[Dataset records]
BEGIN
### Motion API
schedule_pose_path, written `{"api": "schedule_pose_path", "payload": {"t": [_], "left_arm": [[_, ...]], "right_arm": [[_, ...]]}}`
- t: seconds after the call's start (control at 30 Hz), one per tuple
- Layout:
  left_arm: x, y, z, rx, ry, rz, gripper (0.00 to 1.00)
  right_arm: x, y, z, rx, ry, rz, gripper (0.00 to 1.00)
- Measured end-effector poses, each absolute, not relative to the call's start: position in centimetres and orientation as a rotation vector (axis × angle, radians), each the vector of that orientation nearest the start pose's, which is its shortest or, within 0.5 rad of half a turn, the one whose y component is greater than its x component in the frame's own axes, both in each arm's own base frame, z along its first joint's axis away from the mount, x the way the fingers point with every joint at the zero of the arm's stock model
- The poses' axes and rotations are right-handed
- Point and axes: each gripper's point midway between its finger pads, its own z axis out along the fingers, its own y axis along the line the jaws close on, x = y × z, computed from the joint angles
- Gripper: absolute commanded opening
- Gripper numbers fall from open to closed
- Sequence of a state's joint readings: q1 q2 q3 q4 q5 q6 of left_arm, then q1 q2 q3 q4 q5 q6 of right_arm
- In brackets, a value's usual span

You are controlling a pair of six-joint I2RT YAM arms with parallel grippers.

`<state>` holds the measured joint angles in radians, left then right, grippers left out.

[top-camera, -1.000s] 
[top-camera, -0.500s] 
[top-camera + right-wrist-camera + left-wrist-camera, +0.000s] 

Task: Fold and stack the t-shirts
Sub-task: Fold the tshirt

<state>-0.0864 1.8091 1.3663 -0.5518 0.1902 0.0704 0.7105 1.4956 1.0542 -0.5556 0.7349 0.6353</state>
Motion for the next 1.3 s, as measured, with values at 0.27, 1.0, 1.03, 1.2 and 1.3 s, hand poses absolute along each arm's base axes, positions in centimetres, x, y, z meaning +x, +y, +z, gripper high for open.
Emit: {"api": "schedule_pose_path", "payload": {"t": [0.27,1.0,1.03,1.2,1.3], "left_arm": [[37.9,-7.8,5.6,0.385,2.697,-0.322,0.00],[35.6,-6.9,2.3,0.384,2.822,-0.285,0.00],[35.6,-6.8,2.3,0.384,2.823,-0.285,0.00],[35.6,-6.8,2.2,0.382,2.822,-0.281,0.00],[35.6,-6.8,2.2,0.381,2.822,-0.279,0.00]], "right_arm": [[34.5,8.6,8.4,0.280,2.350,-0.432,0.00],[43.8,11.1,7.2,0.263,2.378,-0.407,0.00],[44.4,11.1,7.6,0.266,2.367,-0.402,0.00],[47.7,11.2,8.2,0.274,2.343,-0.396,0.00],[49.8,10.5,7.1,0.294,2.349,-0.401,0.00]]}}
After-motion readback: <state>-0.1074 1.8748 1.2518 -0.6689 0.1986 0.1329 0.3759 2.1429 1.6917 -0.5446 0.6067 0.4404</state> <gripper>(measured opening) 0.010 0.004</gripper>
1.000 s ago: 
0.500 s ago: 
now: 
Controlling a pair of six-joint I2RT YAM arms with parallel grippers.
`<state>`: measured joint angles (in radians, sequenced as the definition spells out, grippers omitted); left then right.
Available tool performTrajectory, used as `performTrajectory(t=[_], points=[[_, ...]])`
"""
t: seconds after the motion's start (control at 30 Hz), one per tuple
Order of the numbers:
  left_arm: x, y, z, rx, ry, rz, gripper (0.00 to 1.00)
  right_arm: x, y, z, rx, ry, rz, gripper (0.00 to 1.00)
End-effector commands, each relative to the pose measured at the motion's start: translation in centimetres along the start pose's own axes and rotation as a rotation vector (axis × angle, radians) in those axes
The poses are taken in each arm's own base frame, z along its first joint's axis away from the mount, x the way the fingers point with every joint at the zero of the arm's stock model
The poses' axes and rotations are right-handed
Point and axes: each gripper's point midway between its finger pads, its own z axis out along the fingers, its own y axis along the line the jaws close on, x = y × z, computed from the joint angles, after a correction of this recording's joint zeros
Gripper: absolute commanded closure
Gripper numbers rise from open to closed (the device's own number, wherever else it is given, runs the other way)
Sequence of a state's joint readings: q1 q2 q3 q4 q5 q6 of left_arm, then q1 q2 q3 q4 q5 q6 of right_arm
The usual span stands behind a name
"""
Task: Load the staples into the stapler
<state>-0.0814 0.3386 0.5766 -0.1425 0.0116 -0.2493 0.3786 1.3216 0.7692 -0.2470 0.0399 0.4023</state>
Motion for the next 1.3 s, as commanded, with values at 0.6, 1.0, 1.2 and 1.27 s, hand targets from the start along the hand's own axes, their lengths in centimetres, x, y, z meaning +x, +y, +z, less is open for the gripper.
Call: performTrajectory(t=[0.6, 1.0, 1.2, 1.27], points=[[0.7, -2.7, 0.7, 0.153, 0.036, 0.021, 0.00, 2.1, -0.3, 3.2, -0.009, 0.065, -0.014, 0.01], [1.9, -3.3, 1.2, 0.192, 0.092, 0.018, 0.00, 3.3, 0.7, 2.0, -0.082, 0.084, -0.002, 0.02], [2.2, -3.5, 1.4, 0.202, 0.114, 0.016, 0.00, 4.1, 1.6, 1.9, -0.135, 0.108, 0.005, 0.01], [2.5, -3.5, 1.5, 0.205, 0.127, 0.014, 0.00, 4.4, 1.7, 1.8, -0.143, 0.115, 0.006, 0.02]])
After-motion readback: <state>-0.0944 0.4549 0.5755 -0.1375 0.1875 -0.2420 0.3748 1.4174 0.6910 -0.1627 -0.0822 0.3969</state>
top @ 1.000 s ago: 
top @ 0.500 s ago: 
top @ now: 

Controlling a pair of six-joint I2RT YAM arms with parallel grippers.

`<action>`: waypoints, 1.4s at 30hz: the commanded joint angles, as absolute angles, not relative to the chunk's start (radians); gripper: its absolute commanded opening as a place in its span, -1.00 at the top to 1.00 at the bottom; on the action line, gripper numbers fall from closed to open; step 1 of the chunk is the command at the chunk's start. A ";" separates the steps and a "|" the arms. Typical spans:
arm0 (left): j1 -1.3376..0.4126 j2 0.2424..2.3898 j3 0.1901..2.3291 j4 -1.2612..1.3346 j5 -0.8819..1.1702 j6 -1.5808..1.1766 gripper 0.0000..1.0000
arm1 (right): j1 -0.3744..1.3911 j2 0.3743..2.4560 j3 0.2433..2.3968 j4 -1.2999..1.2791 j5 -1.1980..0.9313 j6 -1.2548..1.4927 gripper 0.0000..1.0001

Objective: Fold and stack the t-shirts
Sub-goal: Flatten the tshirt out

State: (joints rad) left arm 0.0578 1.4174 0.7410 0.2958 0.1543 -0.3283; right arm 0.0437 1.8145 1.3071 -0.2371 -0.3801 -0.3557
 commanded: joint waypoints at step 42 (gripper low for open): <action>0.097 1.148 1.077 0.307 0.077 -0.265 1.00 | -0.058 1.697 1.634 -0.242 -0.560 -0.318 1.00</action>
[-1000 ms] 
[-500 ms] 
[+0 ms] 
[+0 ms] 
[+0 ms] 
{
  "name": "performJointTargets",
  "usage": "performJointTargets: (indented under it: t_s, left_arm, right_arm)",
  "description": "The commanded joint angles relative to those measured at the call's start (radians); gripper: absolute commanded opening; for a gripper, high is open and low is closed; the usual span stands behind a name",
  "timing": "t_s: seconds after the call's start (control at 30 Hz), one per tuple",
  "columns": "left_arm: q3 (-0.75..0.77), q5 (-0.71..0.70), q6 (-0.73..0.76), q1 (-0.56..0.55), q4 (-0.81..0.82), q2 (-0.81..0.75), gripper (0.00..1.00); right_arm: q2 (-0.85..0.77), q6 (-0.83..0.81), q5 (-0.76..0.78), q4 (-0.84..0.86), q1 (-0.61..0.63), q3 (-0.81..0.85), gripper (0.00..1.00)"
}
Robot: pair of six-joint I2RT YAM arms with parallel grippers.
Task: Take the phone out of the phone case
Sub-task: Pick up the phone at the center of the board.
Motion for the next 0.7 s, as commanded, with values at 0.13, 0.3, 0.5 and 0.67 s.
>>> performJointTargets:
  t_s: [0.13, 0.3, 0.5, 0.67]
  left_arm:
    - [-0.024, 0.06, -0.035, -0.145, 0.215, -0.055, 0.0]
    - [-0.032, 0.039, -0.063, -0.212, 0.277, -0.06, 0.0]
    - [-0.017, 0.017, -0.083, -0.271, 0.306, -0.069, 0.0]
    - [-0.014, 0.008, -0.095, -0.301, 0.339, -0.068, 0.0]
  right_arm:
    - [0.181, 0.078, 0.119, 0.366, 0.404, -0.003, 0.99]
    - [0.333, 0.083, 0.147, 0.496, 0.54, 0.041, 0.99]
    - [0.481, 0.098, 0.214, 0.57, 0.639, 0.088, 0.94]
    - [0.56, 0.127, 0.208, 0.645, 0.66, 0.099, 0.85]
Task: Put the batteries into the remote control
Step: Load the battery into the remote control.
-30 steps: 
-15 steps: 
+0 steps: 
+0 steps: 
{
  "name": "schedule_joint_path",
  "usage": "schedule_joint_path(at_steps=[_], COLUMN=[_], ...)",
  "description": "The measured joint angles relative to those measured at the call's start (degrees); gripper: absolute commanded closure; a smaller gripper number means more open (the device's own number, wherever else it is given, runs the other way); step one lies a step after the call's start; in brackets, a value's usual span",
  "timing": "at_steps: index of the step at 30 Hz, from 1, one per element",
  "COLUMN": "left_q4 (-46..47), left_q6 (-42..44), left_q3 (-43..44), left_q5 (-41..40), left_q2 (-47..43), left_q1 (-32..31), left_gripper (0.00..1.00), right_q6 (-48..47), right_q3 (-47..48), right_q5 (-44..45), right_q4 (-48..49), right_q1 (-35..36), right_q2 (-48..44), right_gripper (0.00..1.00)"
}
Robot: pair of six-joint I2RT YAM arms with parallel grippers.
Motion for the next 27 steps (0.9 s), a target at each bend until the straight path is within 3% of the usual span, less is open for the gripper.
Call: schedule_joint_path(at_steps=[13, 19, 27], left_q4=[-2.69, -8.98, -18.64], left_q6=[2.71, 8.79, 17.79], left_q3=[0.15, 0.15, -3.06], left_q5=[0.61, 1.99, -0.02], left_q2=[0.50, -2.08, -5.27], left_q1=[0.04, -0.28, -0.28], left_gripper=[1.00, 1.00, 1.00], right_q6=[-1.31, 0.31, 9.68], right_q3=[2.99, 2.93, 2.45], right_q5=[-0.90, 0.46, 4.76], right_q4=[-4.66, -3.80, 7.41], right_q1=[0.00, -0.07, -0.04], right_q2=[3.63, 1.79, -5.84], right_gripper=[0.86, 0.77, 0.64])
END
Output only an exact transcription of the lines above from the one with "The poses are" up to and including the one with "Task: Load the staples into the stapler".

PROBLEM SOLUTION
The poses are taken in each arm's own base frame, z along its first joint's axis away from the mount, x the way the fingers point with every joint at the zero of the arm's stock model
The poses' axes and rotations are right-handed
Point and axes: each gripper's point midway between its finger pads, its own z axis out along the fingers, its own y axis along the line the jaws close on, x = y × z, computed from the joint angles, after a correction of this recording's joint zeros
Gripper: absolute commanded closure
Gripper numbers rise from open to closed (the device's own number, wherever else it is given, runs the other way)
Sequence of a state's joint readings: q1 q2 q3 q4 q5 q6 of left_arm, then q1 q2 q3 q4 q5 q6 of right_arm
The usual span stands behind a name
"""
Task: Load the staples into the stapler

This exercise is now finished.